I have the following sample table which captures historical information using change data capture:
id cdc_date cdc_flag active name
1 2020-07-12 Insert true a
2 2020-07-12 Insert true b
3 2020-07-12 Insert true c
4 2020-07-12 Insert true d
1 2020-07-13 Update false a
3 2020-07-13 Update true c_changed
4 2020-07-14 Deleted true d
For a update on any of the columns a new entry is added to the table.

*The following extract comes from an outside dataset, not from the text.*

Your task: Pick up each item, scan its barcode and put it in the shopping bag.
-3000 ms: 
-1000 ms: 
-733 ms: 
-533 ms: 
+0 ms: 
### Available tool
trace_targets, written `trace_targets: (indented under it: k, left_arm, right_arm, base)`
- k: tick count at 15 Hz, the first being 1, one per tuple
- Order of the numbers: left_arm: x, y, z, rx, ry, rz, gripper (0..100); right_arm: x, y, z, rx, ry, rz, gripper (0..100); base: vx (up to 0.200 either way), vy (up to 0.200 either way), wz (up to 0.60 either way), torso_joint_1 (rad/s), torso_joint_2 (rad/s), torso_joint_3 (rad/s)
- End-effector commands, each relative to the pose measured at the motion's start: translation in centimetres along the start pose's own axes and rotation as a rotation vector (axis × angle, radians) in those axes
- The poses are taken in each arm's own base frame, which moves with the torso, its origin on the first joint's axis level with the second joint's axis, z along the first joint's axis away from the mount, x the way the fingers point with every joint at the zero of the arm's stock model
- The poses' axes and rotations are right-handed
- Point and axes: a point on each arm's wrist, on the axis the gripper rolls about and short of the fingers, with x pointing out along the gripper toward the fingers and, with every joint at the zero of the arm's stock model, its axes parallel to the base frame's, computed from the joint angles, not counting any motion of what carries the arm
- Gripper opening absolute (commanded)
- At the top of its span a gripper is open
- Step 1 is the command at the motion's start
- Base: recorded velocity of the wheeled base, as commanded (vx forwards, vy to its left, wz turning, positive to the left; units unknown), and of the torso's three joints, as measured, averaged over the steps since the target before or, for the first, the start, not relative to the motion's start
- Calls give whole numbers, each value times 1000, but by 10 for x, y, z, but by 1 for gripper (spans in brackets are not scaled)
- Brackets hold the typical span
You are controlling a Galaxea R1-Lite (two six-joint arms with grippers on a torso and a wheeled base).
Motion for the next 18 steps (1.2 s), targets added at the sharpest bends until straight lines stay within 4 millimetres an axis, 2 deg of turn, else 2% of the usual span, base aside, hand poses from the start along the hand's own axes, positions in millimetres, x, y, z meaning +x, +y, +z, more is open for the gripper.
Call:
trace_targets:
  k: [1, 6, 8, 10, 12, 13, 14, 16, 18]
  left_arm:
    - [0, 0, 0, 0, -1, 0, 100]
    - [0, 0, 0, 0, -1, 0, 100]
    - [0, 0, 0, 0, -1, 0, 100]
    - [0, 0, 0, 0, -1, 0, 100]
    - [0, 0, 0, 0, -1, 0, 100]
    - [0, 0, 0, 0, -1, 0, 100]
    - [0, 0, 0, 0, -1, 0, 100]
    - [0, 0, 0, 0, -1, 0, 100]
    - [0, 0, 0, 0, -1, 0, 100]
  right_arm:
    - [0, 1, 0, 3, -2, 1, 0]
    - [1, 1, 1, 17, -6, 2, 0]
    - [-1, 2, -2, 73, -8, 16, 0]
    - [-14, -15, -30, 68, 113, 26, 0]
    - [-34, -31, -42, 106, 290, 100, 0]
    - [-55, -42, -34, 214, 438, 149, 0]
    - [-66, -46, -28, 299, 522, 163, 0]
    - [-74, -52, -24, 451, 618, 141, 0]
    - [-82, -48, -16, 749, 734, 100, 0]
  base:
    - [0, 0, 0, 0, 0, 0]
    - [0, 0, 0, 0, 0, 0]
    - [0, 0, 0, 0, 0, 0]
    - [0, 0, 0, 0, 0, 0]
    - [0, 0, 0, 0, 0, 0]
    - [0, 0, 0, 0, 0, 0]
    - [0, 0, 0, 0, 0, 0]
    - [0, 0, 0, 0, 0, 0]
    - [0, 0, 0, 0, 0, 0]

Therefore, multiple versions of the same ID exists.
I need to find the total number of ids which were active on or before each cdc_date.
Desired Output:
cdc_date count_active
2020-07-12 4
2020-07-13 4
2020-07-14 3
I am unable to form a query in Athena for the desired output since there is no Procedures or With Recursive query available.
Following is my approach to calculate the active ids for one particular date:
id cdc_date cdc_flag active rank
1 2020-07-12 Insert true 2
2 2020-07-12 Insert true 1
3 2020-07-12 Insert true 2
4 2020-07-12 Insert true 2
1 2020-07-13 Update false 1
3 2020-07-13 Update true 1
4 2020-07-14 Deleted true 1
Select date('2020-07-14') as cdc_date, sum(if(active = 'true',1,0)) as count_active from
(Select *, rank over (partition by id over cdc_date desc) as rank)
where rank = 1 and cdc_flag != 'Deleted' and cdc_date <= date('2020-07-14')
I need to do this for each cdc_date but rank needs to be recalculated for each cdc_date and I am unable to think of a solution without procedure or with recursive.
Please suggest a solution to this using Athena/Presto SQL.